Was it a good idea to have started this? He could not really tell. Barely out of the Blazing Building, he had felt an urge to
take his revenge on the Council in one way or another. He had scribbled a hasty note and thrown it, not far from the Blazing Building, into one of the special garbage cans that the Scavengers used as post boxes and where he knew it would be collected quickly. They had acted swiftly and, as usual, efficiently. Now he owed them another debt, but he felt there would be plenty of occasions to repay them. Or to beg them for help again.

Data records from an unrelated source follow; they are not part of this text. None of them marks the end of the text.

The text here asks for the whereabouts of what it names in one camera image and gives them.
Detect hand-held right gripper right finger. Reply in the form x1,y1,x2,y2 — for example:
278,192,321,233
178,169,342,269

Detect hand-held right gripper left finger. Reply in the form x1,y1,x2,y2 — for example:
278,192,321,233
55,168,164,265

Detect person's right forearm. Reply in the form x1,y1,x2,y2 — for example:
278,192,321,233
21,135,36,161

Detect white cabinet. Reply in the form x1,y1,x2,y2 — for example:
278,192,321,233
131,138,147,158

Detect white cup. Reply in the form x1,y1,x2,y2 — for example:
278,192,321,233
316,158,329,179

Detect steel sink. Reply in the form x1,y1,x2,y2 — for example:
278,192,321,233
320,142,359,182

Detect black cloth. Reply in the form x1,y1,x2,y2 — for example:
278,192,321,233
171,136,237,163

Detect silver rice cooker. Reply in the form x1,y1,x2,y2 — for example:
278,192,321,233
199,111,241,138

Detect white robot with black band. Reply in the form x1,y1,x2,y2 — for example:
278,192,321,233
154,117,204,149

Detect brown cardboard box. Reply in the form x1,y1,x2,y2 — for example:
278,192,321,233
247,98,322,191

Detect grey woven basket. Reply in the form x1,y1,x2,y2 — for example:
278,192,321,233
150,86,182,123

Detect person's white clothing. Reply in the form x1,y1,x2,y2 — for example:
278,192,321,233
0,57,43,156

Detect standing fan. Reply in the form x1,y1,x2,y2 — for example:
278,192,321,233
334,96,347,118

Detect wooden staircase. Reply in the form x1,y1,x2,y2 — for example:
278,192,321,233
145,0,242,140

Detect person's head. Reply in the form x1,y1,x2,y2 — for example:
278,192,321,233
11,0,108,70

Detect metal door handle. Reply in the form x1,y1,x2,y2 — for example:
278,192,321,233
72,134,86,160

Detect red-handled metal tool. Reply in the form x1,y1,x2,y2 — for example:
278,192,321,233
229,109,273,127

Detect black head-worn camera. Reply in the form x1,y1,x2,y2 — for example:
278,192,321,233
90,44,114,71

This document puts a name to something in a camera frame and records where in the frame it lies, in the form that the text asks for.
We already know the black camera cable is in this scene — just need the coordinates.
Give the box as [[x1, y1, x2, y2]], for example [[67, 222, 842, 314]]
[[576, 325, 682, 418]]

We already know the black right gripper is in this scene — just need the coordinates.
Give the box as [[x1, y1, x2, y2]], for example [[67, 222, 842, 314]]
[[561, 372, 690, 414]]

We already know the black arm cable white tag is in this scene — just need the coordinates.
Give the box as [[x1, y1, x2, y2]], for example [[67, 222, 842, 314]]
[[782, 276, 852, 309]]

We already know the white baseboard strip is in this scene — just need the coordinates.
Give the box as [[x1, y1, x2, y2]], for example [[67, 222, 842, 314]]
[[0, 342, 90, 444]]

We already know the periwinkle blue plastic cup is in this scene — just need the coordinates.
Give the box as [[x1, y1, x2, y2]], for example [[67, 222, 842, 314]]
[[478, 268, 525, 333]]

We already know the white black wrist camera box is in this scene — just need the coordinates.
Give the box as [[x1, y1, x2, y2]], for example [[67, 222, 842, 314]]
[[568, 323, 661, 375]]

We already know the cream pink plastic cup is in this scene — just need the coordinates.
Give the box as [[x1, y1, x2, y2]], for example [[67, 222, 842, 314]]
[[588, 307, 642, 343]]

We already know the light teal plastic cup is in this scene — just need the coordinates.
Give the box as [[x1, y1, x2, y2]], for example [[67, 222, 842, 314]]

He went back to the theatre, if the Trilby Temple could be called that. It was more like a music hall, actually, and typical of the Midway. Behind its neoclassical facade it hid what was allegedly a replica of the Place St-Anatole-des-Arts in a fantasy of Bohemian Paris. The mock-leprous walls were decorated with false windows and panes and some hanging laundry, and stylized slate roofs with crooked chimneys reached up to the crudely painted starry ceiling. The floor was painted to simulate cobblestones, and rusty light-green metal chairs surrounded small, round, overcrowded tables. Brentford, however, had a table on a mezzanine disguised as a balcony. As he walked up the corkscrew staircase, Sybil waved, her face lighting up as if she had not seen him for years.
“Spencer the Clumsy Conjuror” was, thank God, finishing his routine to polite applause. Brentford had seen the act before, maybe done by the same man (the name Spencer
conjured
something in his mind that he could not exactly place), and felt rather impatient with it all. He knew it was now a standard feature in magic shows to let a supposedly incompetent assistant drop things and show the ropes, the better to amaze the spectators with the performance to come, but nevertheless the sight of an old man bungling his tricks on purpose saddened Brentford more than it amused him.